Predictions for H2 2026
Several things are highly likely to happen between now and the end of the year.
The DPP Registry goes live July 19 — and the real test begins. The first compliance wave will reveal which platforms can actually deliver Registry integration versus which ones claimed DPP-readiness prematurely. Expect a round of emergency platform migrations in Q3.
Additional product categories will be formally mandated. The European Commission has signaled that textiles and electronics DPP requirements are on an accelerating timeline.
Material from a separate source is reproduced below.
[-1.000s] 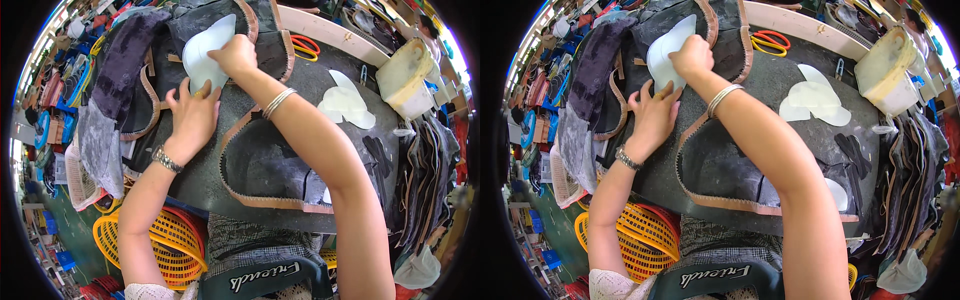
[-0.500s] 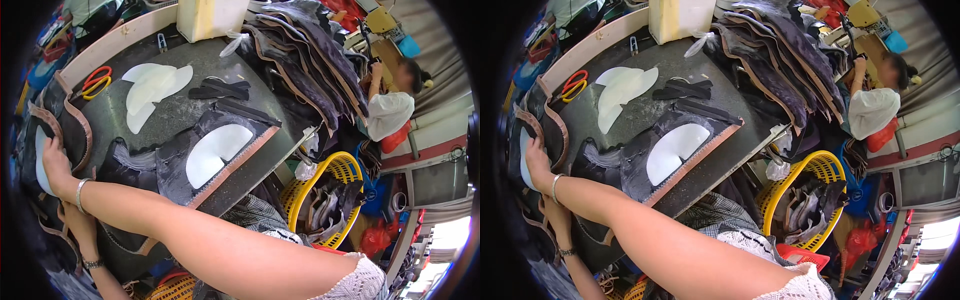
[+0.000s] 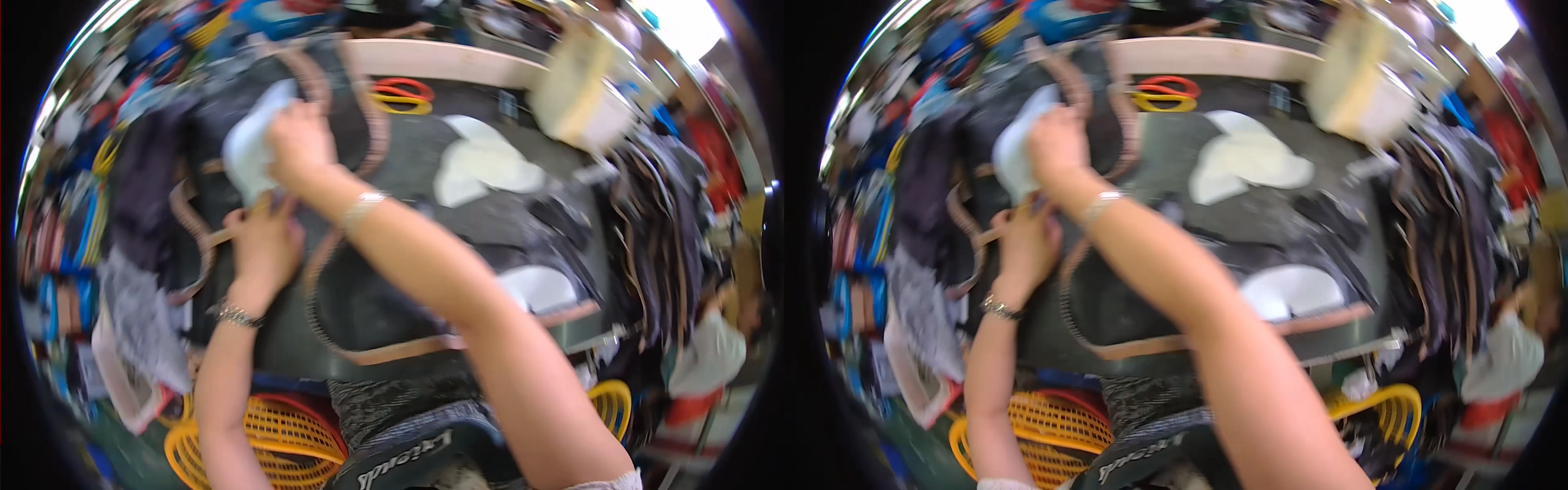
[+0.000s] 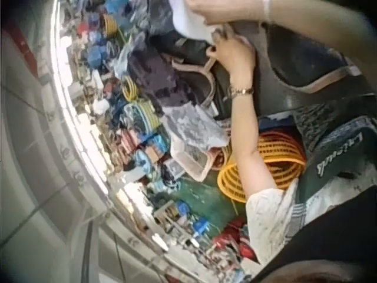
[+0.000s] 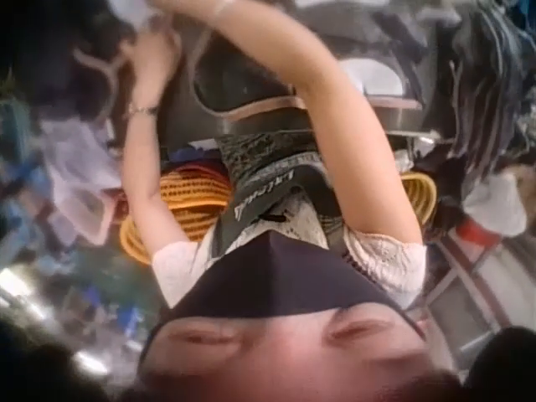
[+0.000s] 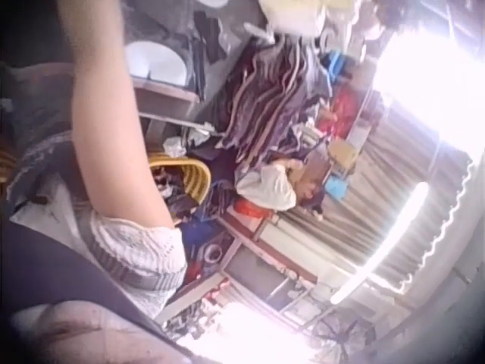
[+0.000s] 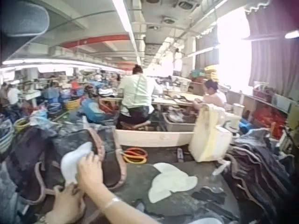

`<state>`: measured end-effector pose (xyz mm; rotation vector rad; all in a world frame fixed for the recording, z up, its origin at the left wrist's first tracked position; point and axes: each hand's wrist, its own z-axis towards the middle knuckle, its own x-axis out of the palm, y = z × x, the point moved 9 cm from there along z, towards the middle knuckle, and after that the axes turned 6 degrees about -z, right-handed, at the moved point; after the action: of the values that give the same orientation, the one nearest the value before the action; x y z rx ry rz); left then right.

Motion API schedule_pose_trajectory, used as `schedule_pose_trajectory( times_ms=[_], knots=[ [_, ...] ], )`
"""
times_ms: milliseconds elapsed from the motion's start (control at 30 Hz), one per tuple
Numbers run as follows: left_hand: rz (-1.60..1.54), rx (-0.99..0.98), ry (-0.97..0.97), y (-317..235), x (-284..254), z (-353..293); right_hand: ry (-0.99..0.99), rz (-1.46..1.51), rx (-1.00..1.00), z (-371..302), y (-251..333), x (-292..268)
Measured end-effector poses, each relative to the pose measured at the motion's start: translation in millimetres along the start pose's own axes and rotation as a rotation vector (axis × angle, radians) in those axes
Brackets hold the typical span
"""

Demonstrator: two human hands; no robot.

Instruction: Assembling leather shoe uppers with fur linings and plastic supports by hand.

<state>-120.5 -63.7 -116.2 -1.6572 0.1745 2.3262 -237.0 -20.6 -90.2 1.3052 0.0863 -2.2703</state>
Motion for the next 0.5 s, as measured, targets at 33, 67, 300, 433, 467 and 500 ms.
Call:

Brands in those sectors watching from the sidelines are running out of runway.
Platform market consolidation accelerates. A market with four distinct categories and dozens of point solutions cannot sustain itself indefinitely. Acquisition conversations between QR/NFC authentication players and full-product-experience platforms are already underway. The end state is likely a smaller number of integrated platforms and a larger number of niche tools that serve specific verticals.
NFC becomes table stakes for premium products. The 92% figure from the Pragmatic Semiconductor survey will likely look conservative by year-end. As manufacturing line integration becomes simpler and chip costs continue to fall, NFC embedding will migrate from premium positioning to baseline expectation across durable goods.
Frequently Asked Questions
What is a connected product platform and how does it differ from a QR code tool?
A QR code tool generates scannable codes and tracks scan analytics. A connected product platform treats each physical product as a digital entity with its own identity, history, and lifecycle. It manages what happens after the scan — warranty registration, customer onboarding, support interactions, spare parts commerce, and compliance data. The distinction matters because a QR code tool cannot serve as the system of record for a product's digital product passport, and it cannot sustain an ongoing customer relationship across multiple touchpoints over the product's useful life.
How much time do manufacturers have to prepare for EU DPP compliance?
For batteries — the first regulated category — the EU Digital Product Passport Registry goes live July 19, 2026. For manufacturers in scope, that deadline is immediate. Textiles and electronics will follow in subsequent regulatory waves, with timelines that the European Commission is expected to formalise in H2 2026. Manufacturers selling into the EU market should treat DPP readiness as an active compliance obligation, not a future planning item.
Does BrandedMark handle both consumer engagement and DPP compliance in one platform?
Yes. BrandedMark is built around the concept of a per-product digital identity — a serialised, unique record for each physical unit. That same identity layer serves consumer-facing experiences (warranty registration, self-service support, spare parts ordering) and compliance workflows (DPP data structuring, GS1 Digital Link, audit trail). Manufacturers do not need to run separate systems for engagement and compliance; the underlying product record serves both purposes. The connected product platform overview covers the architecture in more detail.
The Bottom Line
The connected product market in 2026 is not a single trend — it is three simultaneous pressures (regulation, engagement, data) arriving at different velocities and driving purchasing decisions at different levels of the organisation. Compliance is buying for legal reasons. Product teams are buying for customer experience reasons. Data and analytics leaders are buying for insight reasons.
The platforms that win this market will be the ones that serve all three buyers without requiring them to maintain three separate systems. That is the case for a full-stack approach — and it is why the platform landscape is consolidating in that direction, regardless of where any individual vendor started.
For manufacturers evaluating their options now, the most important question is not which platform has the best QR analytics or the most compelling DPP data model. It is which platform can grow alongside the full scope of what a connected product programme eventually becomes — from compliance checkbox to active customer relationship engine.